#### DATA SUPPLIED
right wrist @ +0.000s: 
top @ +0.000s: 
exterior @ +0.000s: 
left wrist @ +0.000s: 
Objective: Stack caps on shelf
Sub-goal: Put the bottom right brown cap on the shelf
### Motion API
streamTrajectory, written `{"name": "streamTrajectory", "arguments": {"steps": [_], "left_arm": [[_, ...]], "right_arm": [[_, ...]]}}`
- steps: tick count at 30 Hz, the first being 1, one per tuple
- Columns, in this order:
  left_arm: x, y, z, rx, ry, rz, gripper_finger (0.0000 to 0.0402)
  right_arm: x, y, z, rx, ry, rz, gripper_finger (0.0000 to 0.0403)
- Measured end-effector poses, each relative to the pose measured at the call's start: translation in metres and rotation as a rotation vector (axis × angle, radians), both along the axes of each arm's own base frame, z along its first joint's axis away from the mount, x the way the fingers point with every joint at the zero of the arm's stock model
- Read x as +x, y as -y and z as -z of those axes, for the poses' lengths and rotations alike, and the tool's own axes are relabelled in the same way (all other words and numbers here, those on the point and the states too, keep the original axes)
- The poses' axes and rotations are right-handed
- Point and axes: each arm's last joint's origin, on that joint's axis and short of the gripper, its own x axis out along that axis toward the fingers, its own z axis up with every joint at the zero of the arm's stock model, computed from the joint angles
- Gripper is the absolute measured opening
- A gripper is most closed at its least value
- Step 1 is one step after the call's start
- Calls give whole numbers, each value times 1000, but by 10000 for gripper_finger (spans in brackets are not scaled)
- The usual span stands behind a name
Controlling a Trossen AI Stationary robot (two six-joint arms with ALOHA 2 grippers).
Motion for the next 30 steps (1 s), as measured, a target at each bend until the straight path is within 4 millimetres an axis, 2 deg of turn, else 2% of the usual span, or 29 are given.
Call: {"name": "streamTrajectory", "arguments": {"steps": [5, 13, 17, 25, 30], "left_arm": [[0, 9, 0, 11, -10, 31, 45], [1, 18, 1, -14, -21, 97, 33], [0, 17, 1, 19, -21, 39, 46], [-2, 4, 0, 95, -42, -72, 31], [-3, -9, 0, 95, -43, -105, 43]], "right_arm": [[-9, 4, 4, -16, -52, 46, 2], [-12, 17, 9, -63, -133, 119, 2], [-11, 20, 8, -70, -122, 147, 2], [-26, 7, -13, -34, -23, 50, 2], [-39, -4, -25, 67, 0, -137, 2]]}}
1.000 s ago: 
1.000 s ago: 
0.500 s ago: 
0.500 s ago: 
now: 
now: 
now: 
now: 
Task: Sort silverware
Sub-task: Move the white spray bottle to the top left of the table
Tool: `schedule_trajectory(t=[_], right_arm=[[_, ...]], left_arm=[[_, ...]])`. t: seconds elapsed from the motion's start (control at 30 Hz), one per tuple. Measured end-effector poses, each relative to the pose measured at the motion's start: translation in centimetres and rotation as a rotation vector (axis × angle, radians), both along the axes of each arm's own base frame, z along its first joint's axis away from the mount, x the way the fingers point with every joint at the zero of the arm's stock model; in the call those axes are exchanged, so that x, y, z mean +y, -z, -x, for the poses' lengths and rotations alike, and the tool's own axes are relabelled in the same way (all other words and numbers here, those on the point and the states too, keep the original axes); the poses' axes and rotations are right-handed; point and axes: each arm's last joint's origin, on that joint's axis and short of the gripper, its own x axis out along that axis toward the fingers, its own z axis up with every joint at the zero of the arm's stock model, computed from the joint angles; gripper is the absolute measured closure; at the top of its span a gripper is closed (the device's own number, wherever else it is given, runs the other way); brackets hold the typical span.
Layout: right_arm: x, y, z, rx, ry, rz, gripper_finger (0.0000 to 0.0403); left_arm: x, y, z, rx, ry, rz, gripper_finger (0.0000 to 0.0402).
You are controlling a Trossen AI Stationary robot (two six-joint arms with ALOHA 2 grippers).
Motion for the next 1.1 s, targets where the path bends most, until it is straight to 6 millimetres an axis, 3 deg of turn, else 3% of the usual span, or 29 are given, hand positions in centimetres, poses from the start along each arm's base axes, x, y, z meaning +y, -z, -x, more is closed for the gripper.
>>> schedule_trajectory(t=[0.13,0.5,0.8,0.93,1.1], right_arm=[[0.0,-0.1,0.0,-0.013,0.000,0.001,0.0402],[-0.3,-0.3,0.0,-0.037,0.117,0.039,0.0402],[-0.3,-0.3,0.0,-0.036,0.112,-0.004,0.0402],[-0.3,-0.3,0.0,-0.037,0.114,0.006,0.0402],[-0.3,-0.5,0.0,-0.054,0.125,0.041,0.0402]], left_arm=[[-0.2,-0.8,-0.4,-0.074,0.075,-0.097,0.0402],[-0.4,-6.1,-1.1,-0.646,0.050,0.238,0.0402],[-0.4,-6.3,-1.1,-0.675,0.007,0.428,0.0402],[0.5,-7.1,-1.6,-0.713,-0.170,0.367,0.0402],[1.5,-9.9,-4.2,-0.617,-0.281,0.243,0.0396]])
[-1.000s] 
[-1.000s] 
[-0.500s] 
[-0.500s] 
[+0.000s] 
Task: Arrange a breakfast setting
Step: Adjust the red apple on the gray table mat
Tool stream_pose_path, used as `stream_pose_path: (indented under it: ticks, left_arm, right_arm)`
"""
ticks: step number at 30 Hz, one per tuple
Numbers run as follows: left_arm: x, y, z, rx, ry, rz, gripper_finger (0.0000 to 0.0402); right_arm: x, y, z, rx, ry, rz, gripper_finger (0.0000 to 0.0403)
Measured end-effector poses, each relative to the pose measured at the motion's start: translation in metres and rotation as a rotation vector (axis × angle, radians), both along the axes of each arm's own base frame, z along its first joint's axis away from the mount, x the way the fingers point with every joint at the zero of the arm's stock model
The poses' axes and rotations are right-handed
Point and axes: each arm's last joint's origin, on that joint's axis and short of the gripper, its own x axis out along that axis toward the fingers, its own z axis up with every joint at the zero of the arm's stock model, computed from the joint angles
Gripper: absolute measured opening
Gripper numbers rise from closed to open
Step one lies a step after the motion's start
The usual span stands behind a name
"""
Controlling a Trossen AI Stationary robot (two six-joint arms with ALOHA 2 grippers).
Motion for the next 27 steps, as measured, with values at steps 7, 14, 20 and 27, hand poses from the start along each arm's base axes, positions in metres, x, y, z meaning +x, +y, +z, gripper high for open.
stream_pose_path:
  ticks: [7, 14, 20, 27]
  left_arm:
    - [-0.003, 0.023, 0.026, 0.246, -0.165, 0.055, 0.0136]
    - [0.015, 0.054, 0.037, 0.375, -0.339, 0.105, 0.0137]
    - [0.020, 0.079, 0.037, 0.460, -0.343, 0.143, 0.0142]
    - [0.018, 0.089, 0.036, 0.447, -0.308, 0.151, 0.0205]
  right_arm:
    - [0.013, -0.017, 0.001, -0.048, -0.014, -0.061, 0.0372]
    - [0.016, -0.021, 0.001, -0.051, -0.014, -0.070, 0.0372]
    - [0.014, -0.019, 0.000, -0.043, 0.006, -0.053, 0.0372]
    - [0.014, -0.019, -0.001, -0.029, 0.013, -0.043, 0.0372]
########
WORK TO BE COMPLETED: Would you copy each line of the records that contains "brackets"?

SOLVED PROBLEM:
- Calls give whole numbers, each value times 1000, but by 10000 for gripper_finger (spans in brackets are not scaled)
Tool: `schedule_trajectory(t=[_], right_arm=[[_, ...]], left_arm=[[_, ...]])`. t: seconds elapsed from the motion's start (control at 30 Hz), one per tuple. Measured end-effector poses, each relative to the pose measured at the motion's start: translation in centimetres and rotation as a rotation vector (axis × angle, radians), both along the axes of each arm's own base frame, z along its first joint's axis away from the mount, x the way the fingers point with every joint at the zero of the arm's stock model; in the call those axes are exchanged, so that x, y, z mean +y, -z, -x, for the poses' lengths and rotations alike, and the tool's own axes are relabelled in the same way (all other words and numbers here, those on the point and the states too, keep the original axes); the poses' axes and rotations are right-handed; point and axes: each arm's last joint's origin, on that joint's axis and short of the gripper, its own x axis out along that axis toward the fingers, its own z axis up with every joint at the zero of the arm's stock model, computed from the joint angles; gripper is the absolute measured closure; at the top of its span a gripper is closed (the device's own number, wherever else it is given, runs the other way); brackets hold the typical span.

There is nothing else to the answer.